As of Friday, there were 2.5 million reported symptoms for the COVID-19 vaccine, the vast majority of them headache (109,259); fever (91,361); fatigue (90,122); chills (80,520); and unspecified pain (77,522). There was one report of “risk of future pregnancy miscarriage.”
Still, Lheureux remains unpersuaded by the CDC’s warnings that COVID-19 virus – not the vaccine – puts pregnant women at greater risk for severe illness. Or that the vaccine is safe for people ages 12 and up, pregnant women included. It’s not a risk she’s willing to take, she said.
“This vaccine came out faster than any other vaccine in our history, and on one hand that is the miracle of modern medicine,” she said. “On the other hand, we don’t have a lot of information on it. I think it has more side effects than are being talked about.”
Lheureux has applied for a medical exemption citing her pregnancy at her two clinical sites, both of which require staff to be vaccinated. If her exemptions are denied and she cannot find another site that does not mandate vaccinations, Lheureux said she will withdraw.
Hospitals not mandating staff vaccinations include Parkland Medical Center in Derry, Portsmouth Regional Hospital, and Frisbie Memorial Hospital in Rochester. But that is unlikely to last under President Joe Biden’s new executive order mandating vaccines, with no testing option, for all health care settings that receive Medicare or Medicaid funding. (Gov. Chris Sununu and Republican lawmakers are challenging that mandate, and the lawmakers have proposed legislation blocking the mandate from being enforced in New Hampshire.)
“We are reviewing the details of President Biden’s plan and will respond accordingly,” said Ryan Lawrence, spokesman for Parkland Medical Center, which like the other two sites is part of HCA Healthcare. “While to this point we have not mandated that our colleagues receive the vaccination, our infectious disease experts have strongly encouraged vaccination as a critical step to protect individuals from the virus.”

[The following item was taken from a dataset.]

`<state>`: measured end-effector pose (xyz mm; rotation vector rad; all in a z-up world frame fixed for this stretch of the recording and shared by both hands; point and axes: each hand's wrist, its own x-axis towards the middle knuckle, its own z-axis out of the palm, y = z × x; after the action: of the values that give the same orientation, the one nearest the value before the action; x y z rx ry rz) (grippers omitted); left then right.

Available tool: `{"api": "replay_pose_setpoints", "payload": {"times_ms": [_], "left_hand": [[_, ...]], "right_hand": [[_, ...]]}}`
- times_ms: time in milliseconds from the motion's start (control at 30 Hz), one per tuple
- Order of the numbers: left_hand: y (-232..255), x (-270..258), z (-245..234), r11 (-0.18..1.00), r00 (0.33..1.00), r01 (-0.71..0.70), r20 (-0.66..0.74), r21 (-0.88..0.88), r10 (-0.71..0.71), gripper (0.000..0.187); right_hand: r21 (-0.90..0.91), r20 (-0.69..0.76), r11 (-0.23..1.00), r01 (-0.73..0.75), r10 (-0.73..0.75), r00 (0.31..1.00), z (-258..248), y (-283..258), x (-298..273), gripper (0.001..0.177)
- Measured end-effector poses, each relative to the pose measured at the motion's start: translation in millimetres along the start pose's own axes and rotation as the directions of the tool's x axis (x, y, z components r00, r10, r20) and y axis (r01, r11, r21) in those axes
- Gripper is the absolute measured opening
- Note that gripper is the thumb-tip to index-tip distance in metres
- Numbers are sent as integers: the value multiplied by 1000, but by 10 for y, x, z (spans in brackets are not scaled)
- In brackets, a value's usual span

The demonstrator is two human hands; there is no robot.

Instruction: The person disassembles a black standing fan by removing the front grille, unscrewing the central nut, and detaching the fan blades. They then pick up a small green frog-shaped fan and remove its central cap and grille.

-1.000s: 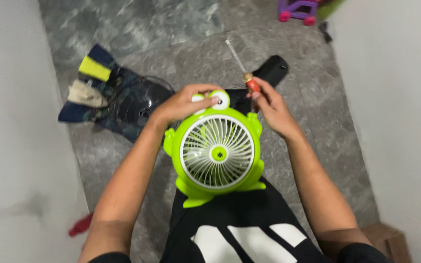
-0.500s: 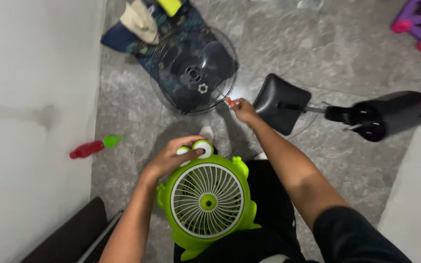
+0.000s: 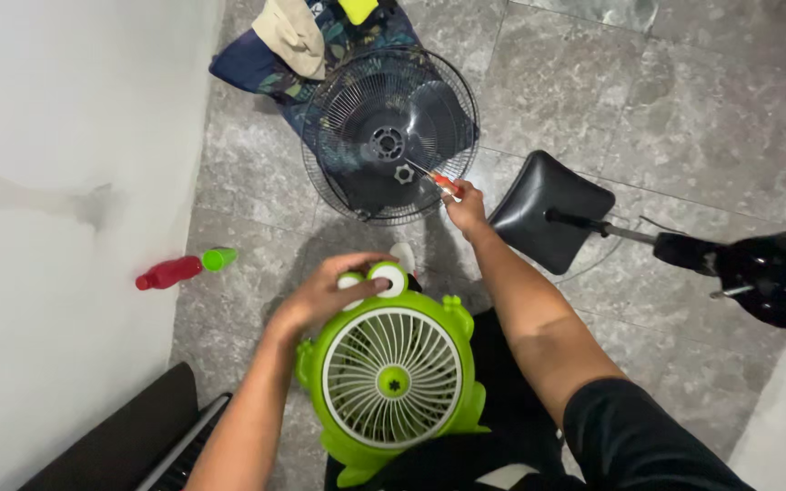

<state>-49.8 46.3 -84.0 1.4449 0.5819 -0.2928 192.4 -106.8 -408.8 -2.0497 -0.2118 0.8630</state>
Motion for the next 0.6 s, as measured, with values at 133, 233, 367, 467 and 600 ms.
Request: {"api": "replay_pose_setpoints", "payload": {"times_ms": [133, 233, 367, 467, 600], "left_hand": [[192, 89, 76, 998, 998, -26, 51, -54, 28, 44], [529, 105, 215, 987, 989, -149, 33, 59, 147, 46], [948, 115, 368, 963, 968, -230, 135, 138, 211, 47], [1331, 229, 555, 963, 942, -269, 200, -31, 270, 49], [1837, 402, 976, 920, 903, -383, 240, 80, 355, 46]], "right_hand": [[-25, 36, 998, -56, 57, 998, -315, -258, -47, 42], [118, 28, 992, 35, -39, 999, -799, -672, -414, 30], [211, 16, 889, 405, -418, 908, -1765, -1600, -1578, 9], [20, 5, 864, 502, -503, 864, -2503, -2412, -2901, 6], [-254, 183, 643, 722, -701, 689, -2925, -3165, -4135, 23]]}}
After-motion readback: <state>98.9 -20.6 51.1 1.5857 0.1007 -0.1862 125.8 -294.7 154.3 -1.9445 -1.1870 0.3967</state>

Leaving her program was not an easy decision for Hammond, who began her studies 15 years ago but took time off to raise her kids.
“Understand that (a lot) is unknown. I was kind of waiting and being open-minded,” she said. But as she heard about others’ experiences following vaccination, the more fearful she became. Hammond said those symptoms have included leg swelling, rash, and temporary paralysis. Her father-in-law suffered chest pains after receiving the vaccine. There’s no proof the symptoms were caused by the vaccine, but, Hammond noted, there is no proof they weren’t.
“You weigh the risks of side effects against the risk of getting sick from COVID,” she said. “And the fear of side effects scares me more than the fear of getting COVID.”
Tuthill, who was to graduate in December, shares Hammond’s concerns about the vaccine’s side effects, and like Hammond, she has received other vaccines. She’s also firmly opposed to mandates and is upset the CDC and federal Food and Drug Administration have warned against other medical treatments like hydroxychloroquine and ivermectin. She also suspects the government is downplaying what she believes are legitimate negative effects of the vaccine.
Tuthill sought a medical exemption and asked her nursing program to allow her to do her clinical work online. When none of her attempts worked before she had to commit to her final semester, Tuthill withdrew rather than lose a semester’s worth of tuition.
She persuaded the program to defer her enrollment for a year with hopes vaccine mandates would end by then. But she’s not optimistic they will, and she believes people who share her views will continue to be dismissed.
“A lot of the stuff I am getting is not from mainstream media,” she said. “A lot of what I say would be pooh-poohed because a lot of people out there are not doing their research.”